**Your objective**
Only the lines from the one with "Where can the green" to the end of the records are wanted, each repeated exactly, both ends included.

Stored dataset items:
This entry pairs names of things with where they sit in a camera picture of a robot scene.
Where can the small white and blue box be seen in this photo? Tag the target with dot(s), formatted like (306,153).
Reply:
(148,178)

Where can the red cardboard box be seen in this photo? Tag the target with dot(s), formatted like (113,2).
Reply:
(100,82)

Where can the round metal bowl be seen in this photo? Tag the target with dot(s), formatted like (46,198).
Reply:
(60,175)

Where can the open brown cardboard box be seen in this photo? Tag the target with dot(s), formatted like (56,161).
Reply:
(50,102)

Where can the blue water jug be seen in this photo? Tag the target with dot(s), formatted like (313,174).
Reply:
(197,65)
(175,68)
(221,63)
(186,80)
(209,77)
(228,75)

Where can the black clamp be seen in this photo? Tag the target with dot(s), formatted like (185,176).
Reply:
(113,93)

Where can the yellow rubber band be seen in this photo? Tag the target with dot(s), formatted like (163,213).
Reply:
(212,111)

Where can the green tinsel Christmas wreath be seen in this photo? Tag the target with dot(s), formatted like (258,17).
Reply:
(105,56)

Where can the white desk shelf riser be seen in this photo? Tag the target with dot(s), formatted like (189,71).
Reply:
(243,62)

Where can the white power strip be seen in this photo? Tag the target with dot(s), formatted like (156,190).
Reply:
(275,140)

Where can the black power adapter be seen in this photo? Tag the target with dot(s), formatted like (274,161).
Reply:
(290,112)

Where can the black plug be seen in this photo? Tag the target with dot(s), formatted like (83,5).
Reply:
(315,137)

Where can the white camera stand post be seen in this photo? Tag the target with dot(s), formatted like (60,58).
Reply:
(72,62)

**Response for this exercise**
Where can the green tinsel Christmas wreath be seen in this photo? Tag the target with dot(s), formatted like (258,17).
Reply:
(105,56)

Where can the white desk shelf riser be seen in this photo? Tag the target with dot(s), formatted like (189,71).
Reply:
(243,62)

Where can the white power strip be seen in this photo? Tag the target with dot(s), formatted like (156,190).
Reply:
(275,140)

Where can the black power adapter be seen in this photo? Tag the target with dot(s), formatted like (274,161).
Reply:
(290,112)

Where can the black plug be seen in this photo? Tag the target with dot(s), formatted like (83,5).
Reply:
(315,137)

Where can the white camera stand post be seen in this photo? Tag the target with dot(s), formatted like (60,58).
Reply:
(72,62)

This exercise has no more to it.